*YOUR GOAL*: Please repeat the lines below exactly. Begin with the line containing "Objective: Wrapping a" and go on through the line containing "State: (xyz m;".

*DATA SUPPLIED*:
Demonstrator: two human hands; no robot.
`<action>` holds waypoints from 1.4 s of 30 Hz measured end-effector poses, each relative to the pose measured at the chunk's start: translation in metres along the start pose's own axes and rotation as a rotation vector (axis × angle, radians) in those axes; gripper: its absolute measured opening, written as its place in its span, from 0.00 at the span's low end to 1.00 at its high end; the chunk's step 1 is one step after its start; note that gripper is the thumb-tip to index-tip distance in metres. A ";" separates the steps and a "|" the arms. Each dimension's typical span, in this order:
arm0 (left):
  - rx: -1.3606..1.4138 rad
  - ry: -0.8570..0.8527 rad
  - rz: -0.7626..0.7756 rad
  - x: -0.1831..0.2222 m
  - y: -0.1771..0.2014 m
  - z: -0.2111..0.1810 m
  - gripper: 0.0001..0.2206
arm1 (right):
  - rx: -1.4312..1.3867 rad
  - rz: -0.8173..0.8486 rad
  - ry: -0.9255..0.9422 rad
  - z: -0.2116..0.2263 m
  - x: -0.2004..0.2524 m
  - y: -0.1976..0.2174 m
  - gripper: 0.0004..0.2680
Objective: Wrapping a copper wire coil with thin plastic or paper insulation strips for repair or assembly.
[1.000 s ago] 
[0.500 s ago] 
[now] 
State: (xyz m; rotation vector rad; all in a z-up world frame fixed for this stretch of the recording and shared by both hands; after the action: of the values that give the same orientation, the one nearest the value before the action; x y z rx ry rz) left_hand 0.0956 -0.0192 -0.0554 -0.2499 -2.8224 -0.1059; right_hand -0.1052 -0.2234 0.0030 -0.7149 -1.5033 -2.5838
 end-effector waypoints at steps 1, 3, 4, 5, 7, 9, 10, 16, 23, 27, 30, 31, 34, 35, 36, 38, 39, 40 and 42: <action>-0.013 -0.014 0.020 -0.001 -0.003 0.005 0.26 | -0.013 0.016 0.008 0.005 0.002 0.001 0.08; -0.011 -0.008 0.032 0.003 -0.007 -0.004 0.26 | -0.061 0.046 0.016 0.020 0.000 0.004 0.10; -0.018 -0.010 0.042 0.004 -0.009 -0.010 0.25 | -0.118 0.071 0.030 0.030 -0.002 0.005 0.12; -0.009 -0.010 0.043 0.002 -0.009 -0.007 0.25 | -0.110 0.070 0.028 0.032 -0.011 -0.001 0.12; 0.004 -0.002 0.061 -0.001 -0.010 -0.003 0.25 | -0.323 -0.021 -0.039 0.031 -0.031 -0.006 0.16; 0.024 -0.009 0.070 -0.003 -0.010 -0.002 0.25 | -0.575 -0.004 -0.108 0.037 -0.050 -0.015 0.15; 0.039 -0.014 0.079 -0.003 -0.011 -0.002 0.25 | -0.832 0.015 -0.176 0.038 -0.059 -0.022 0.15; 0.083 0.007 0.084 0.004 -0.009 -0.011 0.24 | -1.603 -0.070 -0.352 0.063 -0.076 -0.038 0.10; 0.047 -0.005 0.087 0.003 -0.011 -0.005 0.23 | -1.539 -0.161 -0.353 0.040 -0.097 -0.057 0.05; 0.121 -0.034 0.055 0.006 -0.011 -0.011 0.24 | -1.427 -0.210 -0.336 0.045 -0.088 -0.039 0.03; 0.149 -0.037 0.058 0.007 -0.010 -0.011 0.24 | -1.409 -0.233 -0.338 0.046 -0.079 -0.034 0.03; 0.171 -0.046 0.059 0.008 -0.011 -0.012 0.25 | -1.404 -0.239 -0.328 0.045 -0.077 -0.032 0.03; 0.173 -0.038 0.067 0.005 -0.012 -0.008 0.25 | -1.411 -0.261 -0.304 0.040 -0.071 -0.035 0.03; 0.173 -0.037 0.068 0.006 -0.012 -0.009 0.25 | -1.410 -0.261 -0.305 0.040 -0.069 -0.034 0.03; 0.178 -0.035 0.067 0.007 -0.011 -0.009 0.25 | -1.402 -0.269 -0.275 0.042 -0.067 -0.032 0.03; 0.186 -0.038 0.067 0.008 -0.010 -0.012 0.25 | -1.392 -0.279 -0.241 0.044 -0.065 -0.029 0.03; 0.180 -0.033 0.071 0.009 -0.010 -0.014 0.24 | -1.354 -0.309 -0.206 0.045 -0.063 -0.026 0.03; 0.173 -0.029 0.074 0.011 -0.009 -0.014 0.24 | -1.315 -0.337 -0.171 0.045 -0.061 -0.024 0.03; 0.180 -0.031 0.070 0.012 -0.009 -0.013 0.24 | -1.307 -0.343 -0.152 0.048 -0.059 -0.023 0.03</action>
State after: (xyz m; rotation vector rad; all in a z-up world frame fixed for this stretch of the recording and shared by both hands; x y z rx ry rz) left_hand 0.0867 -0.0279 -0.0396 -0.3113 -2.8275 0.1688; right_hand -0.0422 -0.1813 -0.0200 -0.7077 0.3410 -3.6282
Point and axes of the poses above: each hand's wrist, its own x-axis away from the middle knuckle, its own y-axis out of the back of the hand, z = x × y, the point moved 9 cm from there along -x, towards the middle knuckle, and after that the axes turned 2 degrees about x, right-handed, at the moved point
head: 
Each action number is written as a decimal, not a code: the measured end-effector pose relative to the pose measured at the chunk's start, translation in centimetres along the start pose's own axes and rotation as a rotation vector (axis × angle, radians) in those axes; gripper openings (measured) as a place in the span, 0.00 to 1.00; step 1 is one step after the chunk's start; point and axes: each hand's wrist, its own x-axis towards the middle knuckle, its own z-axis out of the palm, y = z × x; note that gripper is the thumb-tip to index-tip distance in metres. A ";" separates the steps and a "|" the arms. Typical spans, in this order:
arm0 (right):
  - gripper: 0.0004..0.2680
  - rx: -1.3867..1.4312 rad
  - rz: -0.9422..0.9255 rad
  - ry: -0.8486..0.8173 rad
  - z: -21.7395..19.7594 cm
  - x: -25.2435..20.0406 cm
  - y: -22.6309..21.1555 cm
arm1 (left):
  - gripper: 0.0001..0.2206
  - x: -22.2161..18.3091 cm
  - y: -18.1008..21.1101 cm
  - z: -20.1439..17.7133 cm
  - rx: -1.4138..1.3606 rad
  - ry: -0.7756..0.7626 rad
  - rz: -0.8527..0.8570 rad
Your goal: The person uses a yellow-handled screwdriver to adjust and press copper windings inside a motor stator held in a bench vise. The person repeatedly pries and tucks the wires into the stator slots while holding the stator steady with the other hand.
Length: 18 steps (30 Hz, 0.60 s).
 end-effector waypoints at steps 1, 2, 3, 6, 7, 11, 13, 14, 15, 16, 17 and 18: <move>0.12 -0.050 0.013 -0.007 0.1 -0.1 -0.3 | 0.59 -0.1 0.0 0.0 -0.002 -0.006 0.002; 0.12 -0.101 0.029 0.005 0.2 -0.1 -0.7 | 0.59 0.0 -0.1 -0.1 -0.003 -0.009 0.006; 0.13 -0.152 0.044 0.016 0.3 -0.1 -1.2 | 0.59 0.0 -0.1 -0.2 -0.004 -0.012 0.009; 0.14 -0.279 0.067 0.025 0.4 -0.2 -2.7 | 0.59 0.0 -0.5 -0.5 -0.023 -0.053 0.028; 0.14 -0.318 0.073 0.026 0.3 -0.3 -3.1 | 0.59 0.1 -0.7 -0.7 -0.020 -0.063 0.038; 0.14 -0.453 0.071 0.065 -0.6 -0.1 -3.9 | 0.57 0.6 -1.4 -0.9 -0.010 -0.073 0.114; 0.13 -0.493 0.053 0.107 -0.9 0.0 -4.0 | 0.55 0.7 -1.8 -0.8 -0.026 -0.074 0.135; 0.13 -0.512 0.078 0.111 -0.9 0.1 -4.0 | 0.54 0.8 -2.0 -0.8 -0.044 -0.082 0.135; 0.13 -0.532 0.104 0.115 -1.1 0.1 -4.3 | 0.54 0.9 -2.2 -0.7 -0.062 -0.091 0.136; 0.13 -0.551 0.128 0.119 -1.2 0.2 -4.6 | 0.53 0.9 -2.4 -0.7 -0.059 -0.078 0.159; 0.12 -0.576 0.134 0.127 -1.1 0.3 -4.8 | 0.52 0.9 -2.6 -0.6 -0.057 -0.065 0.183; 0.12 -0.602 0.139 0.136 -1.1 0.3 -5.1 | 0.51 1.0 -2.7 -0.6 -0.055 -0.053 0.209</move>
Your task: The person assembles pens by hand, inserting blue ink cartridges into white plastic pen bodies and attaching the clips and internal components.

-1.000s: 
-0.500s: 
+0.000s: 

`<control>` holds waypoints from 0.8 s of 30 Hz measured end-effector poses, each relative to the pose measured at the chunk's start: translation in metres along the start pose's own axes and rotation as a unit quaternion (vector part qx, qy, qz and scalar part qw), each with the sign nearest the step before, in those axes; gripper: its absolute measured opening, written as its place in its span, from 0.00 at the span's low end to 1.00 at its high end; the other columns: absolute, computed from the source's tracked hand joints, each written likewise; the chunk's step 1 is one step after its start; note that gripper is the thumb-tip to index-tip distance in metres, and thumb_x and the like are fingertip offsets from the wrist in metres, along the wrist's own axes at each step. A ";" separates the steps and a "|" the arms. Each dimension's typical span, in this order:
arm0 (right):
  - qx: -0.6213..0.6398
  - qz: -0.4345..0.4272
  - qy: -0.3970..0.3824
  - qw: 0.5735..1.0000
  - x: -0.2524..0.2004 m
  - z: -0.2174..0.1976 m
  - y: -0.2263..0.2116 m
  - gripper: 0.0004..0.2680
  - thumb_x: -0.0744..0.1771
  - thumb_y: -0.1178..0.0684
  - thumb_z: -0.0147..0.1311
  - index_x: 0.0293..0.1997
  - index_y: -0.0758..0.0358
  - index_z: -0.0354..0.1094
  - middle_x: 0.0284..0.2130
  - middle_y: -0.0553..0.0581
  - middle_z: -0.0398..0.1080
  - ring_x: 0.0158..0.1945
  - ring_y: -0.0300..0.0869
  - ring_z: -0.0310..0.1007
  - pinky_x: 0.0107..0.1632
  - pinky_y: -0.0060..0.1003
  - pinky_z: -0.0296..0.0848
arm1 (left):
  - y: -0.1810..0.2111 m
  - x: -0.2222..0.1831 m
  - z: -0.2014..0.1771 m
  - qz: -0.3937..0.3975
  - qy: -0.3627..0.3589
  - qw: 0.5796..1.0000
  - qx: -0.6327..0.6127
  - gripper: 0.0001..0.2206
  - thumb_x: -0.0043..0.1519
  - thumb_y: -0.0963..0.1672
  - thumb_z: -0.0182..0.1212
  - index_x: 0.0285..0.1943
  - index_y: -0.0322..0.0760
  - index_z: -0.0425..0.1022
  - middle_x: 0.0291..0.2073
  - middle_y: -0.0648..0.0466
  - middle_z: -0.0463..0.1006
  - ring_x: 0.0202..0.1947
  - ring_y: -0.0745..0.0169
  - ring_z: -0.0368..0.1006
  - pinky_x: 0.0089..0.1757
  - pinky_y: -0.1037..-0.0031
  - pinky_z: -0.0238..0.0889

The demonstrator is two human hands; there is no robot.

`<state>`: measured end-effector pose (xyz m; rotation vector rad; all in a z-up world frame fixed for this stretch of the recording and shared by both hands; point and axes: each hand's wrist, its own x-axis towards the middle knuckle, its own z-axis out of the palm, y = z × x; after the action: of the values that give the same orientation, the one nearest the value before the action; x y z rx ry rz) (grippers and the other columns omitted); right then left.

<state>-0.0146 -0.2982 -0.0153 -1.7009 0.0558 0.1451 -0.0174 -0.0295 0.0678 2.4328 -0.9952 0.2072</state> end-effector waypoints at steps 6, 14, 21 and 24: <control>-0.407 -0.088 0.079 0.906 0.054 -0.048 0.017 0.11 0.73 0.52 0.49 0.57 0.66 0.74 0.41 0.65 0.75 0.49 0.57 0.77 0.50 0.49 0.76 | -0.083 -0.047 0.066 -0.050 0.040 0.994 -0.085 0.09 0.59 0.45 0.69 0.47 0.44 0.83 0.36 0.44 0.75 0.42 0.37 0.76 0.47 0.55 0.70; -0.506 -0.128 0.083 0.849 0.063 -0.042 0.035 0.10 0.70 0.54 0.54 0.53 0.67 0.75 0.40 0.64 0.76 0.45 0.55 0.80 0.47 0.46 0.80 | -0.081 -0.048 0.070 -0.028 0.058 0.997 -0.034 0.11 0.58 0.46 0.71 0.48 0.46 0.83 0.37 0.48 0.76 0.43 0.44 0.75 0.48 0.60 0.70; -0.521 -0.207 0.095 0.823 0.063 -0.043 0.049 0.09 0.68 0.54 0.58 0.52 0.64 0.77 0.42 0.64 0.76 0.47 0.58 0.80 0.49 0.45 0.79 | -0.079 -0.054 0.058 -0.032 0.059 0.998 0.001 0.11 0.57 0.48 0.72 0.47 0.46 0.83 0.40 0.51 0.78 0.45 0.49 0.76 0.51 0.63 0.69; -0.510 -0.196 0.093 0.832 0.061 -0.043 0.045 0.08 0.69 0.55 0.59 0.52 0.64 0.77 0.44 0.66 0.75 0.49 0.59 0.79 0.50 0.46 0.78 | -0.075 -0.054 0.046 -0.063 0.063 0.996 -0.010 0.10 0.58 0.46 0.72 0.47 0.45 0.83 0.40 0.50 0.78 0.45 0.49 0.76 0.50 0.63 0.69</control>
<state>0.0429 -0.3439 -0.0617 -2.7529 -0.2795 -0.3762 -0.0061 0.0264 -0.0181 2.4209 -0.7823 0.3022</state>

*WRITTEN ANSWER*:
Objective: Wrapping a copper wire coil with thin plastic or paper insulation strips for repair or assembly.
[1.000 s ago] 
[0.500 s ago] 
[now] 
State: (xyz m; rotation vector rad; all in a z-up world frame fixed for this stretch of the recording and shared by both hands; after the action: of the values that give the same orientation, the one nearest the value before the action; x y z rx ry rz) left_hand 0.0956 -0.0192 -0.0554 -0.2499 -2.8224 -0.1059; right_hand -0.1052 -0.2234 0.0030 -0.7149 -1.5033 -2.5838

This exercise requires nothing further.